* **Try it**
Beginning at the line containing "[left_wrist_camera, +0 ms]" in the material below and ending at the line containing "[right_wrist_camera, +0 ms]", return each line exactly and add nothing.

* **Source data**
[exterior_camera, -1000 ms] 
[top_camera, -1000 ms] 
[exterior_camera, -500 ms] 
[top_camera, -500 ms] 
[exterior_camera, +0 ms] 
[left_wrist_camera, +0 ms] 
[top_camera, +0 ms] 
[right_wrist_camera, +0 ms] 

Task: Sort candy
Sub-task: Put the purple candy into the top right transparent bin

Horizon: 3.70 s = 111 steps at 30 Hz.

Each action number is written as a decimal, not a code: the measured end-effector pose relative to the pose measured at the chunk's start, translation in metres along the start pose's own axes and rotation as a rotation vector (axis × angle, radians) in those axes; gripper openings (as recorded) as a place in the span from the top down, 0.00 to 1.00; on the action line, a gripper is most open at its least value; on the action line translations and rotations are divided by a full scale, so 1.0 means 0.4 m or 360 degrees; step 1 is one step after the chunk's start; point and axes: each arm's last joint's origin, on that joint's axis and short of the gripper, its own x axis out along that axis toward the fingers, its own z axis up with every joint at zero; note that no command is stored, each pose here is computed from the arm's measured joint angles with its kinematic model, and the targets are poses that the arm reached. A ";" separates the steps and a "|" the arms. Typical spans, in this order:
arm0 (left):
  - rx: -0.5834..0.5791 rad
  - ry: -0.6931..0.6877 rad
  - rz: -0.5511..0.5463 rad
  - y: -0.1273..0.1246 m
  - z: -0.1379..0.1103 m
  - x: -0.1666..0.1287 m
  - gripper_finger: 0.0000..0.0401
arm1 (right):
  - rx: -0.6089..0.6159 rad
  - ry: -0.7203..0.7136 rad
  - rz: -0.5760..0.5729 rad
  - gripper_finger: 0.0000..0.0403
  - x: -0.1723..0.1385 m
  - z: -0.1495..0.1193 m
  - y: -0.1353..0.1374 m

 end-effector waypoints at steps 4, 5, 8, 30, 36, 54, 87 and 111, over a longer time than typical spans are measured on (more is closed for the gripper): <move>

* **Solution**
[left_wrist_camera, +0 ms] 
[top_camera, +0 ms] 
[right_wrist_camera, +0 ms] 

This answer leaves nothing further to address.